▶ [To do]: Leaving the pictures aside, reproduce the data in full and word for word.

▶ [Given data]:
[Start of Attachment]

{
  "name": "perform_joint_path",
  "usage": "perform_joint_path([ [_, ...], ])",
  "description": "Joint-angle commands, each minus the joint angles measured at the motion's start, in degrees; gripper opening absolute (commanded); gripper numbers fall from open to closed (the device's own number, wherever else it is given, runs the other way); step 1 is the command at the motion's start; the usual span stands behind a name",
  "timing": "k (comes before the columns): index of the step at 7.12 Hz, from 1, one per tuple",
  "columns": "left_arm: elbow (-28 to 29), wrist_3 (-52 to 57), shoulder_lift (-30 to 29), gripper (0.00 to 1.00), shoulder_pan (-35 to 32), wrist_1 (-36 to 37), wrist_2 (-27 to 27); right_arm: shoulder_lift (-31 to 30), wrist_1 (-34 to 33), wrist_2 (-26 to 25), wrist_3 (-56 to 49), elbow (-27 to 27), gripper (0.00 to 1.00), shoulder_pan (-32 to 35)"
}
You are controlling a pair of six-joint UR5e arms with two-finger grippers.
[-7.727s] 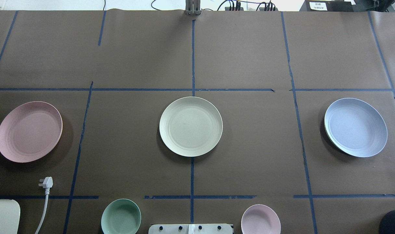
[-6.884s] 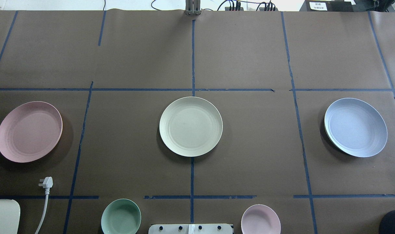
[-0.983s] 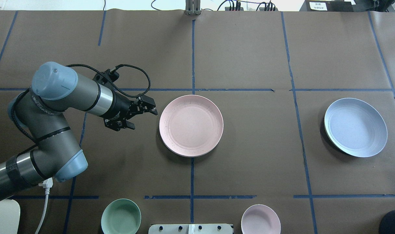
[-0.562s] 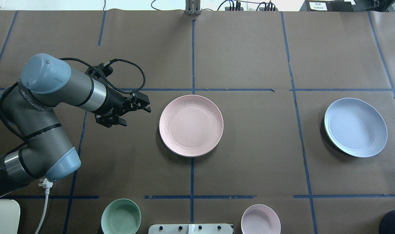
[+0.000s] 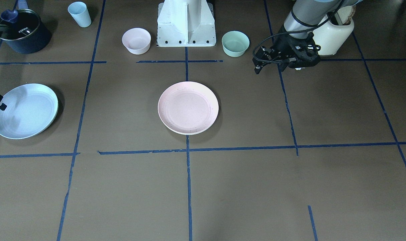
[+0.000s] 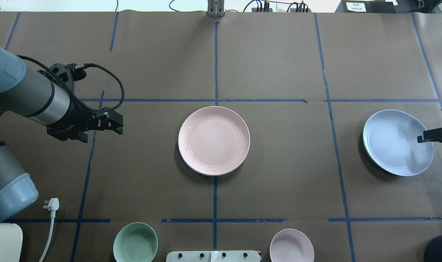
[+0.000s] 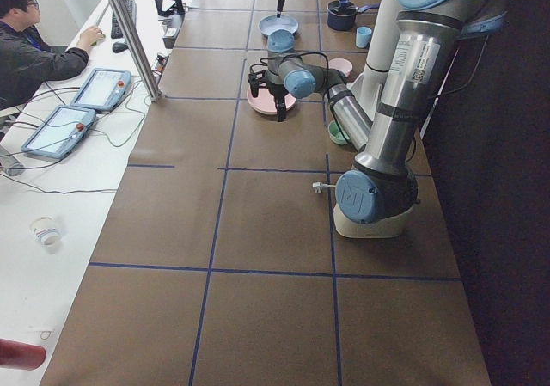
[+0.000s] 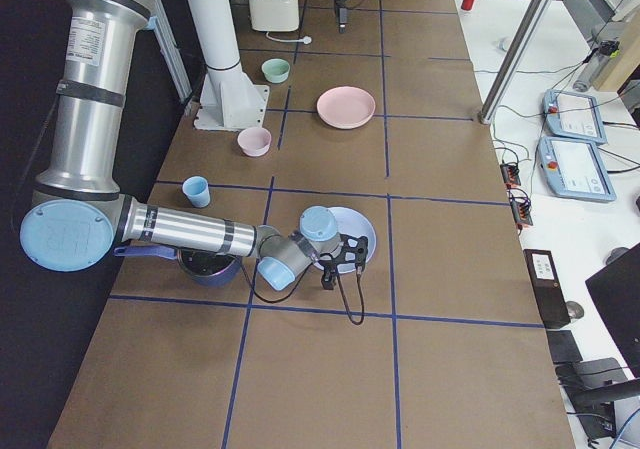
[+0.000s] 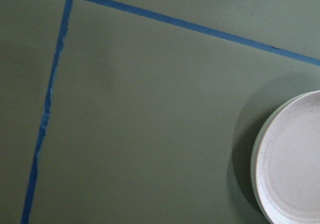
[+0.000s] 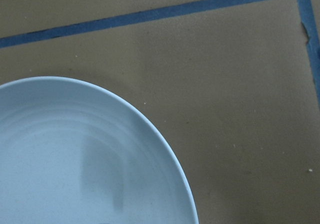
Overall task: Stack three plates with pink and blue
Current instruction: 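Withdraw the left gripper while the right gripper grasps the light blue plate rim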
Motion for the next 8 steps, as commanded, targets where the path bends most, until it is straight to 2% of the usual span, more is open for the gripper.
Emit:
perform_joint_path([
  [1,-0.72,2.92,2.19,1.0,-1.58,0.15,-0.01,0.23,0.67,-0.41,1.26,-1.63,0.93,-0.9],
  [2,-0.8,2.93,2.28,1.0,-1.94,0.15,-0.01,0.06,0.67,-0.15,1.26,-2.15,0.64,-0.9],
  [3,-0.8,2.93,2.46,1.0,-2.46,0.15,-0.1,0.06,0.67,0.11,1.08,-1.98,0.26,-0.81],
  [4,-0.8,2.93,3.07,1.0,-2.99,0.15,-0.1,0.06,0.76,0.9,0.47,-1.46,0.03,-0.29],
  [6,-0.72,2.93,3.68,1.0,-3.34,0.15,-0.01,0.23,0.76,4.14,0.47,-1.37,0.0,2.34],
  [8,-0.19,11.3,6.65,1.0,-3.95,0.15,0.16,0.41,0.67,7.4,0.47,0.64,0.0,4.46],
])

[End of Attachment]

▶ [Solution]:
{
  "name": "perform_joint_path",
  "usage": "perform_joint_path([ [_, ...], ])",
  "description": "Joint-angle commands, each minus the joint angles measured at the motion's start, in degrees; gripper opening absolute (commanded); gripper numbers fall from open to closed (the device's own number, wherever else it is given, runs the other way); step 1 is the command at the motion's start; the usual span stands behind a name",
  "timing": "k (comes before the columns): index of the step at 7.12 Hz, from 1, one per tuple",
  "columns": "left_arm: elbow (-28 to 29), wrist_3 (-52 to 57), shoulder_lift (-30 to 29), gripper (0.00 to 1.00), shoulder_pan (-35 to 32), wrist_1 (-36 to 37), wrist_2 (-27 to 27); right_arm: shoulder_lift (-31 to 30), wrist_1 (-34 to 33), wrist_2 (-26 to 25), wrist_3 (-56 to 49), elbow (-27 to 27), gripper (0.00 to 1.00), shoulder_pan (-32 to 35)"
}
You are controlling a pair of six-joint UR5e arms with two-finger grippers.
[-7.727s] 
[-6.884s] 
[-0.983s] 
[-0.562s] 
[+0.000s] 
[+0.000s] 
[+0.000s] 
[+0.000s] 
[+0.000s] 
[+0.000s] 
Overall task: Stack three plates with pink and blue
Current instruction: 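Withdraw the left gripper while the right gripper grasps the light blue plate rim
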Motion for the next 8 steps, as commanded, targets where the path bends most, until it is straight to 2% of the usual span, more is open for the gripper.
Emit:
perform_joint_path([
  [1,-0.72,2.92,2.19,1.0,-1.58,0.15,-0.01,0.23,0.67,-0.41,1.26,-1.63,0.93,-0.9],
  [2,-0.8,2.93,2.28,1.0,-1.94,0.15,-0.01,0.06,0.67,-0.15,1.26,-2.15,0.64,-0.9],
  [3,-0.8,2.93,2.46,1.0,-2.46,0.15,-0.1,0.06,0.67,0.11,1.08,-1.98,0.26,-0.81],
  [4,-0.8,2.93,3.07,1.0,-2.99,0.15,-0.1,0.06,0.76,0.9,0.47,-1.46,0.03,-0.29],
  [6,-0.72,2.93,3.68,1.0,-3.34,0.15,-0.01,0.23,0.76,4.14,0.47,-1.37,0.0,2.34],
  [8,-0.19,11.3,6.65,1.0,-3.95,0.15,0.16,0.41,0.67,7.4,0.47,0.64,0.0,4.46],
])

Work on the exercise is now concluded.